The growth mindset taking on new challenges, being able to step into things that make you feel a little uncomfortable. Remember our brain, wants us to feel safe at all times. So if somebody's saying, give this a try, you're like, Uhuh, no, I'm not doing that. That doesn't make me feel safe at all.

But when we step into something good, how do we know we're not gonna love it? I think about it like trying food. Have you ever had a friend say to you, here, try this. I had my aunt. She's like, here, try this alligator. And I'm like, oh, alligator, what?

Are you kidding me? And she's like, just give it a try. You just never know until you try it. When I tried it. I was, I was really impressed with it. It was really good. If I wouldn't have tried it, if I would've stayed in that Uhuh, I can't do that. I don't like it. I won't like it. It's not gonna be there.

It's disgusting. How would I have known it was good? Difference between fixed mindset and growth mindset. So. Um, forgive me, the garbage guy is outside, so you can probably hear it. But it says either you reject the idea because you feel like having a, a fixed mindset makes you wrong or bad because you struggle to identify authentic growth mindset from simply the appearance of it.

No one is either 100% fixed and 100% growth. Mindset or growth oriented. Everyone is on a spectrum between the two. Someone can be fixed in one area of their life, such as believing their intelligence is fixed, but have a growth mindset in other areas, such as believing that they can develop a singing ability.

People's lives situation can impact how they view themselves in others. For example, you could have a growth mindset that helps you to achieve success within your organization, but then you promote it to a leadership position and then start believing that you can have all the answers and fall into, or you can't have all the answers, and you fall into that fixed mindset.
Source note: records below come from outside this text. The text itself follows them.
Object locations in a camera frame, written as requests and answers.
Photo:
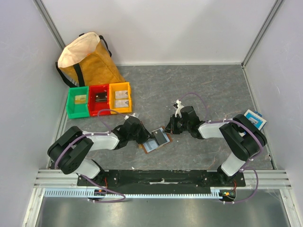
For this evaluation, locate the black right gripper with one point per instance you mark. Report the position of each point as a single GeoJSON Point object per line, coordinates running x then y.
{"type": "Point", "coordinates": [172, 125]}

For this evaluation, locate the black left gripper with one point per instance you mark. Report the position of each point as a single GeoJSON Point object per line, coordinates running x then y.
{"type": "Point", "coordinates": [146, 135]}

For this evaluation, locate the dark VIP card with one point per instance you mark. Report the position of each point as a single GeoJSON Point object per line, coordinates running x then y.
{"type": "Point", "coordinates": [159, 136]}

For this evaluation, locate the brown leather card holder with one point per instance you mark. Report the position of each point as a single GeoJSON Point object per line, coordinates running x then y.
{"type": "Point", "coordinates": [151, 145]}

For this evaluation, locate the white VIP card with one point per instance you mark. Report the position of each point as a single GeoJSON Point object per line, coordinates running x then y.
{"type": "Point", "coordinates": [122, 103]}

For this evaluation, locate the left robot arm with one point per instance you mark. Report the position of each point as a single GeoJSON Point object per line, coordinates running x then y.
{"type": "Point", "coordinates": [69, 152]}

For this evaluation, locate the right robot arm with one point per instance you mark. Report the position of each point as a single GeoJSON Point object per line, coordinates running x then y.
{"type": "Point", "coordinates": [244, 139]}

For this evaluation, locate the silver VIP card in bin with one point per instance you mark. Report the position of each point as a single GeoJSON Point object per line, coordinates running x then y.
{"type": "Point", "coordinates": [121, 94]}

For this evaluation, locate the black VIP card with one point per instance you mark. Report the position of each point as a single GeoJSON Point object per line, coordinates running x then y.
{"type": "Point", "coordinates": [101, 97]}

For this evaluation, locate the gold card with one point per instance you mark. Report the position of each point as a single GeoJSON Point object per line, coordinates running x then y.
{"type": "Point", "coordinates": [80, 99]}

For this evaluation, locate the yellow plastic bin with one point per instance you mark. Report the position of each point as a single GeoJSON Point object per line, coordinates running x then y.
{"type": "Point", "coordinates": [113, 87]}

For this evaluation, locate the red plastic bin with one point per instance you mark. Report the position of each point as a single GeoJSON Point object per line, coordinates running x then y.
{"type": "Point", "coordinates": [98, 108]}

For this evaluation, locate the green plastic bin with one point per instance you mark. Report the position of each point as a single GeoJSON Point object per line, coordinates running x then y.
{"type": "Point", "coordinates": [77, 111]}

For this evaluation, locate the tan paper tote bag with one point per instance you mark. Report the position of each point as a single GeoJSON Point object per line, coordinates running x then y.
{"type": "Point", "coordinates": [87, 61]}

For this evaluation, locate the blue razor box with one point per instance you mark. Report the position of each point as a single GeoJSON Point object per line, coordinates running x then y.
{"type": "Point", "coordinates": [256, 119]}

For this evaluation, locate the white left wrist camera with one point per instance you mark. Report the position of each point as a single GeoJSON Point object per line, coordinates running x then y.
{"type": "Point", "coordinates": [136, 115]}

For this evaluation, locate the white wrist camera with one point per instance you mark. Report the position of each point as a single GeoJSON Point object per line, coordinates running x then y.
{"type": "Point", "coordinates": [136, 115]}
{"type": "Point", "coordinates": [178, 106]}

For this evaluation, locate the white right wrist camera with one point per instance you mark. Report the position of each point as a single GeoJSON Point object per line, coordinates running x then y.
{"type": "Point", "coordinates": [178, 106]}

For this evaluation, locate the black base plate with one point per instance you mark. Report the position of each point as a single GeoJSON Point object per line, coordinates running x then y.
{"type": "Point", "coordinates": [204, 178]}

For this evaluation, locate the aluminium front rail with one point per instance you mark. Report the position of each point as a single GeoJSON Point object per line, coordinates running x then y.
{"type": "Point", "coordinates": [264, 179]}

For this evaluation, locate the aluminium corner post left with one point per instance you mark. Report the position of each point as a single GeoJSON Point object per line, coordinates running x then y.
{"type": "Point", "coordinates": [49, 22]}

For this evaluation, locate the aluminium corner post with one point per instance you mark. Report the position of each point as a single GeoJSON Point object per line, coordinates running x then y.
{"type": "Point", "coordinates": [49, 22]}
{"type": "Point", "coordinates": [261, 33]}

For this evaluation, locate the aluminium corner post right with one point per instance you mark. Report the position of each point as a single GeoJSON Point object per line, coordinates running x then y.
{"type": "Point", "coordinates": [261, 33]}

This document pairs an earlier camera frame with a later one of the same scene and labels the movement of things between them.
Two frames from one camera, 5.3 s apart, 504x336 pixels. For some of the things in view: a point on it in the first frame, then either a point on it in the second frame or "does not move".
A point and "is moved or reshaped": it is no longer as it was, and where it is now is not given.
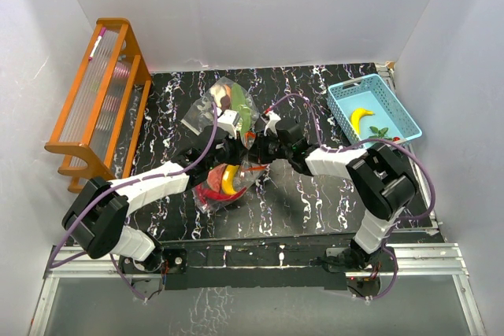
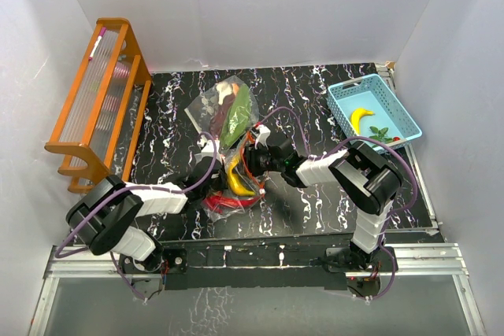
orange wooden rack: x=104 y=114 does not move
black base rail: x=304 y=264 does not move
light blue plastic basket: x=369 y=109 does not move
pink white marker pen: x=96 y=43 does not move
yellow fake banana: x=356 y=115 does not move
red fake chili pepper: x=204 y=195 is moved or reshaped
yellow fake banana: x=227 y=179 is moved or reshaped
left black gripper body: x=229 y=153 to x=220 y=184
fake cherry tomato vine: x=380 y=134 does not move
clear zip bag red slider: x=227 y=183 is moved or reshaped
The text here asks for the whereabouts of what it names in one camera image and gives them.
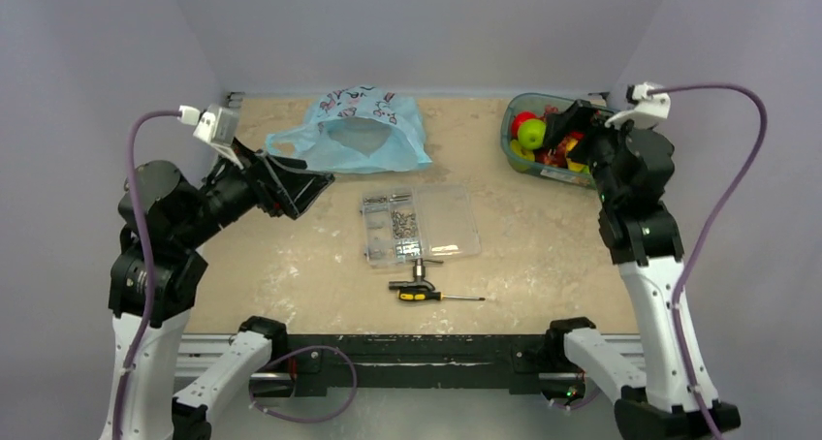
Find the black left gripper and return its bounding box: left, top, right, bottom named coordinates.
left=176, top=132, right=332, bottom=244

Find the light blue printed plastic bag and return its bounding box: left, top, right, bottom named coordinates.
left=265, top=85, right=432, bottom=174

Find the red fake grape bunch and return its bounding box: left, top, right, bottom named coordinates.
left=535, top=135, right=574, bottom=169

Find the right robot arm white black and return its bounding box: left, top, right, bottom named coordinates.
left=544, top=100, right=742, bottom=439

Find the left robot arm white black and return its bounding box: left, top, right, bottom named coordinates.
left=102, top=141, right=334, bottom=439

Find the yellow fake pear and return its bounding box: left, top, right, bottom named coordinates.
left=566, top=159, right=589, bottom=173

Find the red fake apple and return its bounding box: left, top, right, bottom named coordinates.
left=509, top=111, right=538, bottom=140

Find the yellow fake starfruit slice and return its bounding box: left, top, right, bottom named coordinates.
left=509, top=140, right=535, bottom=173

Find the teal transparent plastic bin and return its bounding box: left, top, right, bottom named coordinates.
left=499, top=93, right=595, bottom=189

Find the clear plastic screw organizer box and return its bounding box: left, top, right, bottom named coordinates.
left=360, top=184, right=482, bottom=267

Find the black metal hand tool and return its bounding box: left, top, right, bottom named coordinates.
left=388, top=258, right=443, bottom=291

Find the yellow black screwdriver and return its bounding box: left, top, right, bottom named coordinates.
left=397, top=290, right=486, bottom=302

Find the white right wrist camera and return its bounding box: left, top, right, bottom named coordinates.
left=605, top=82, right=671, bottom=130

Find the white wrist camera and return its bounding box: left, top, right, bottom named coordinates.
left=605, top=82, right=671, bottom=130
left=177, top=104, right=243, bottom=168

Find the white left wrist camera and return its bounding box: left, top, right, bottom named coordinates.
left=177, top=104, right=243, bottom=168

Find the aluminium frame rail left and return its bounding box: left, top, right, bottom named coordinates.
left=224, top=92, right=245, bottom=110

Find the aluminium frame rail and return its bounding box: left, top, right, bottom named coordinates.
left=224, top=92, right=245, bottom=110
left=174, top=333, right=645, bottom=380

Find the aluminium frame rail front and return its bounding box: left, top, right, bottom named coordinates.
left=174, top=333, right=645, bottom=380

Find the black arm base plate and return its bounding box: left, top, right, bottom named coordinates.
left=250, top=332, right=608, bottom=398

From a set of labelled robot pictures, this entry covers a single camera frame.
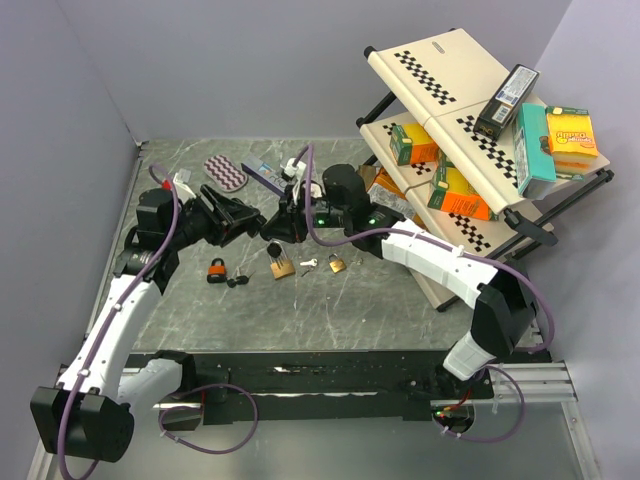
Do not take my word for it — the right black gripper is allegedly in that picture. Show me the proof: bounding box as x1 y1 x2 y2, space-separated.
260 186 349 245

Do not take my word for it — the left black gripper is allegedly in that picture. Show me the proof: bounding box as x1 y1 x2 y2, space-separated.
166 184 259 251

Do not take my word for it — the black padlock with keys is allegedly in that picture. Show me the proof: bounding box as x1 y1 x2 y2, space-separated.
266 241 283 266

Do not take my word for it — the long shackle brass padlock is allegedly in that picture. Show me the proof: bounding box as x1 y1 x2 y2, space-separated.
269 250 296 280

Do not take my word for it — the silver key pair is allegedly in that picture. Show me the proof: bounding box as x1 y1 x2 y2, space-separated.
300 258 318 277

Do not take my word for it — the orange black padlock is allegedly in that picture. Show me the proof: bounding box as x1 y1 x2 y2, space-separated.
206 258 227 284

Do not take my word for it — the small brass padlock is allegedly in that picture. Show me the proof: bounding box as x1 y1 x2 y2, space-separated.
328 253 347 274

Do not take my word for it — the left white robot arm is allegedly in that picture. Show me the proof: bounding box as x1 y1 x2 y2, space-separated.
30 186 265 462

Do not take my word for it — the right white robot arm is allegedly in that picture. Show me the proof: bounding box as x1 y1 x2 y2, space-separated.
261 164 537 399

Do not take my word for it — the pink striped oval sponge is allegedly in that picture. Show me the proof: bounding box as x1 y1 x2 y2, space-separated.
203 154 248 193

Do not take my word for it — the purple toothpaste box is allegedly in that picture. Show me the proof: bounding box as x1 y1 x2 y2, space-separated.
241 155 290 197

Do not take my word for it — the upper orange green box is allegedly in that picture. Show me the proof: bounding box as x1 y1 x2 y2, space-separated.
390 123 440 166

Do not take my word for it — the orange green box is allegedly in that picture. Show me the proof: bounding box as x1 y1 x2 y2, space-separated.
390 123 440 166
428 162 498 221

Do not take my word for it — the lower orange green box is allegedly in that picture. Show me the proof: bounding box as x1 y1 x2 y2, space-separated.
428 162 498 221

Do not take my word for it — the beige checkered shelf rack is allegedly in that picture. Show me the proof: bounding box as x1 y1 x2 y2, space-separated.
352 27 615 313

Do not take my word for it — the black rectangular box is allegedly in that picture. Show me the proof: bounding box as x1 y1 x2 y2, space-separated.
473 64 540 141

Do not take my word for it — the teal box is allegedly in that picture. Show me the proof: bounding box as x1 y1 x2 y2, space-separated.
513 103 557 200

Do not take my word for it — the orange sponge pack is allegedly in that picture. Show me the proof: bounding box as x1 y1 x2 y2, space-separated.
545 106 599 178

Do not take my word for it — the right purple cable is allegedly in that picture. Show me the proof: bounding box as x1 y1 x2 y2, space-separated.
292 143 556 444

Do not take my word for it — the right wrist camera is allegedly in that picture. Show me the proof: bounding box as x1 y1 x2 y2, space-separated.
281 158 323 205

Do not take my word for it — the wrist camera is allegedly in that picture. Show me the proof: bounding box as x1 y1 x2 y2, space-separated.
173 168 196 203
281 158 323 205

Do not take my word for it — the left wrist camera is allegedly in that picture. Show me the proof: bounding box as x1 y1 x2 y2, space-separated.
173 168 196 203

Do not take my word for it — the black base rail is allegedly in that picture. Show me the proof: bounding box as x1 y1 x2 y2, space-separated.
54 349 579 432

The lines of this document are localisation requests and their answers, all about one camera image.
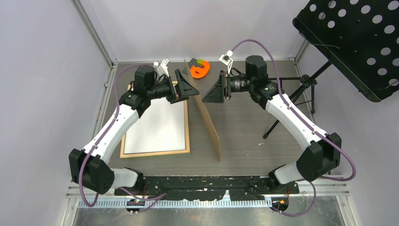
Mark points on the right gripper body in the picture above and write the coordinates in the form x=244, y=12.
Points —
x=235, y=84

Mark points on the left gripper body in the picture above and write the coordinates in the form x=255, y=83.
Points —
x=165, y=89

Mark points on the brown backing board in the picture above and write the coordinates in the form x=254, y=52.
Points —
x=203, y=134

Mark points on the landscape photo print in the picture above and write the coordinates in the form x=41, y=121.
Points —
x=159, y=128

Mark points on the wooden picture frame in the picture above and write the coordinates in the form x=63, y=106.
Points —
x=187, y=131

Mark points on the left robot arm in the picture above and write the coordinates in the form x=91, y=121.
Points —
x=89, y=165

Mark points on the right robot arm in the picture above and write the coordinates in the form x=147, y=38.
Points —
x=320, y=153

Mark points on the orange plastic horseshoe piece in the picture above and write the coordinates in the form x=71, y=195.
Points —
x=200, y=72

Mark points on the grey building baseplate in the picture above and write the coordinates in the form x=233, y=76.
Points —
x=192, y=63

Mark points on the green building brick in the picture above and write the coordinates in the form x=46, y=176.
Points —
x=199, y=63

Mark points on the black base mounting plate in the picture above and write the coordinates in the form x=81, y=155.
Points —
x=207, y=188

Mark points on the black perforated music stand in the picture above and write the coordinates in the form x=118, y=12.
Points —
x=360, y=38

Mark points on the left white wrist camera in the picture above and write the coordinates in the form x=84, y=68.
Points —
x=162, y=67

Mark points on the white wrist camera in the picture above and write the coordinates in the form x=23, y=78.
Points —
x=162, y=67
x=227, y=60

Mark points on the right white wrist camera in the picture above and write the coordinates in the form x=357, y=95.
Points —
x=227, y=60

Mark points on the aluminium rail frame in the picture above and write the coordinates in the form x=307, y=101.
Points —
x=321, y=202

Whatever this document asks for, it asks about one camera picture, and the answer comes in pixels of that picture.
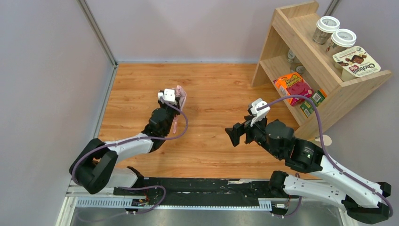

That was just an example. Understanding what the growth mindset is helps us to see where we need to grow in our lives. And when it comes to somebody who has experienced trauma, their fixed mindset is larger than their growth mindset because they have created a very safe space for themselves even if it's toxic.

They don't grow into that confident person want to be because they're afraid to step into something new

I use a lot of spiritual timeless principles along with cognitive work to support my clients. Many of them have a very strong spiritual perspective in their life, but they also have very limiting beliefs within that spiritual perspective. Maybe due to emotional trauma, religious trauma.

People you know of trauma from outside their situation. Remember, trauma is anything that we don't, that we were not able to control in our life that has created an event that has created a very toxic memory in our brain. And so that could be anywhere and that could be with anything.





Before I wrap this up know that I'm here for you to support you.  If you feel that you want to have a one-on-one, book of discovery call or check out the shownotes to see what my programs are.

I understand where you are and I understand where you wanna be. 

Once we start to change the way we think, we can start to change the way we live, we can release.

We can become the person who we want to become.

And whatever our goals are, we can, you know, we need more of that in our life, don't we?